Не раз годы спустя, навещая дом Дворжецких в Горьком, я в ответ на его корректные вопросы о моих родителях рассказывал истории, которых он знать не мог. Например, о сердечной встрече мамы с бывшим заключенным Борисом Петровичем Лернером – тем самым, о ком Дворжецкий упомянул в книге («Был у нас еще прекрасный скрипач из оркестра Эдди Рознера»). Лернера из омской колонии этапировали в Норильск, где он находился «до звонка», где остался на некоторое время, освоив специальность экономиста и зарабатывая деньги на возвращение в Москву. Во второй половине пятидесятых годов он приехал с оркестром Рознера на гастроли в Омск и бросился разыскивать нашу семью. Как найти маму, он не знал, предполагая, что у нее могли быть неприятности из-за контактов с заключенными, и всех тормошил именем секретаря райкома Калиша. Гастроли проходили в здании театра музкомедии, и однажды после дневной репетиции Лернер нос к носу столкнулся с моей мамой, которая теперь в этом театре и работала.
В этом месте Вацлав Янович вздрогнул и тихо проговорил: «Представляю себе эту встречу…»
Да что там, они просто стояли посреди внутреннего дворика, стояли в обнимку и плакали. А потом мама привела его к нам домой, где еще сохранились предметы лагерной мебели, сколоченной тогдашними зэками. Борис Петрович щупал эти «остатки колониализма», как он их тут же окрестил, потом дождались прихода папы, и они обнялись, как близкие люди.

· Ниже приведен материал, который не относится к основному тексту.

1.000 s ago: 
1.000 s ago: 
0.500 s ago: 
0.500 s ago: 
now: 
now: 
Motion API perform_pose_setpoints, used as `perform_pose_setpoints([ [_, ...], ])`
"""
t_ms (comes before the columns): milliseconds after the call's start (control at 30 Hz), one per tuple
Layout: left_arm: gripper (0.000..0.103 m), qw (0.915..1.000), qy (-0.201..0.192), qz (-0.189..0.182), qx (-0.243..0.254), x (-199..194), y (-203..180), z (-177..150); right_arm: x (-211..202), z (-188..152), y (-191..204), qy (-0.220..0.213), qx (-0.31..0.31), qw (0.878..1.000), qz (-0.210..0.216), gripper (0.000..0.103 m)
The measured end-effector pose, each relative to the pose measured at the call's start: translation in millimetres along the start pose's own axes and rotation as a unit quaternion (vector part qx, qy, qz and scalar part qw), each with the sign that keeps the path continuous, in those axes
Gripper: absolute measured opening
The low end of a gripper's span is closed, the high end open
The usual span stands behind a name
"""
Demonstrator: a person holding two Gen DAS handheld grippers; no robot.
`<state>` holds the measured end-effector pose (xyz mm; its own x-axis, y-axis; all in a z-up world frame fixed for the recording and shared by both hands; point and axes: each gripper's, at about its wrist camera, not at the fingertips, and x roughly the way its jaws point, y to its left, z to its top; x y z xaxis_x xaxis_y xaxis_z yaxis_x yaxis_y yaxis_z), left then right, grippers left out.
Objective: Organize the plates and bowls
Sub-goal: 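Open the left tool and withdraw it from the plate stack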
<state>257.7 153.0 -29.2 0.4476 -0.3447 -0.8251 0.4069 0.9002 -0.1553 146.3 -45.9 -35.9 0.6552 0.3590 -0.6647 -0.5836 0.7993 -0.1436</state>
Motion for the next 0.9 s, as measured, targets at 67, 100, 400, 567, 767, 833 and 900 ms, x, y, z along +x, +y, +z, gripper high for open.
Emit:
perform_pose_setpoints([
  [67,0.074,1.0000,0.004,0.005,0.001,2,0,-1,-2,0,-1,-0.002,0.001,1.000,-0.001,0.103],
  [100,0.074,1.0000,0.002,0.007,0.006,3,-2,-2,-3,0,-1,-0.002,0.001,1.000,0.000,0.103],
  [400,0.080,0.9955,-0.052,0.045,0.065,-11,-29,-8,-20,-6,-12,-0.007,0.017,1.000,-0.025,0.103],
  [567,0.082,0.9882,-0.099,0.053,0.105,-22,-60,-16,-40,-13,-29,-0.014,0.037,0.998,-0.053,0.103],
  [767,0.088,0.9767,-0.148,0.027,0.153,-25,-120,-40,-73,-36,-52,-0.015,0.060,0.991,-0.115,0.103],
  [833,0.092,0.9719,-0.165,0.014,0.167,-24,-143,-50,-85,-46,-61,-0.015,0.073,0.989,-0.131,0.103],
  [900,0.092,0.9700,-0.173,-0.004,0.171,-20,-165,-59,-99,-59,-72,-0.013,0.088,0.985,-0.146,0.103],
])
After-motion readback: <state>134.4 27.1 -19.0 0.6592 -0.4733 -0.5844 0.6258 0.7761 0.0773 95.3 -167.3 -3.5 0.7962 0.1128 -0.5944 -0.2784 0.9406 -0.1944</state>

Так вот: перевод Лернера на другое место отсидки и мамины «неприятности» были связаны между собой напрямую. Сестра Бориса Петровича, Бианка, жила в Москве, она была женой знаменитого кинооператора Эдуарда Тиссэ. Мама, используя время отпуска, появлялась в доме Тиссэ и становилась негласным почтальоном между Борисом и Бианкой. Помогала она и другим зэкам. Нередко давала идущим на волю какие-то скудные деньжата, и папа, насколько я знаю, ее за это не осуждал. Я помню случай, когда в конце сороковых годов нас разыскивал бывший мамин «воспитанник», посидел у нас часок, попил чаю и торжественно вернул деньги. А были и такие, кто сразу пропивал, шел воровать и вскоре попадал обратно.
Мамины «прегрешения» стали известны, над нею сгущались тучи. Когда личный состав сотрудников колонии представляли к медали «За победу над Германией», ее имя вычеркнули из наградного списка.
Дворжецкий уже освободился, стал актером Омского драматического театра, когда моему отцу, «секретарю райкома Калишу», удалось каким-то чудом убедить начальство отозвать маму из органов НКВД и направить ее… куда бы вы думали?., на работу в театр – в только что созданный в 1947 году театр музыкальной комедии для формирования там партийной организации. Мама освоила специальность заведующего постановочной частью, и более двадцати лет весь театр ее так и называл: мама.
– Да, – подтверждал Дворжецкий, – мы с ней встречались теперь только на собраниях ВТО или профсоюза РАБИС, встречались тепло, но о прошлом старались не говорить. Нам нравилось настоящее.
В этом театре ее и обнаружил Боря Лернер. В этот же театр мама устроила освобожденного Матвея Фридмана, который стал артистом оркестра, «попав в яму, о которой мог только мечтать».
Я подробно рассказывал Дворжецкому о дяде Моте, о том, что это был первый саксофонист в моей жизни (потом на саксофоне-баритоне у Рознера будет играть и скрипач Лернер, и при трогательной встрече с Фридманом шутку насчет «удачной ямы» отпустит именно он).
Вацлав Янович припомнил подробность, которую позже вставит в книгу, – насчет того, что Матвей Фридман был посажен за неосторожный возглас: «Ой! Когда же все это кончится!»
И что же он теперь восклицает?
Я так же шутливо замечаю, что не встречал более молчаливого человека, чем дядя Мотя. Теперь у него во рту почти всегда кларнет и он улыбается только глазами. Шутки шутками, но когда гроб с телом моей покойной мамы подвезли для прощания к театру, там как раз был антракт, и музыканты оркестра выбежали на улицу, чтобы сыграть маме хотя бы несколько тактов классической мелодии. И я видел в глазах Фридмана слезы. Он играл на кларнете, а глазами прощался с ней.
Зашел разговор о других маминых «выпускниках». Дворжецкий дружески любил Акчурина, но тут я ничем его порадовать не мог. Дядя Саша не нашел себя на воле, стал пить, я помню его багровое лицо, папа и мама очень сердились на него, уговаривали, устраивали на работу. Но запои его одолели, и он очень скоро ушел из жизни.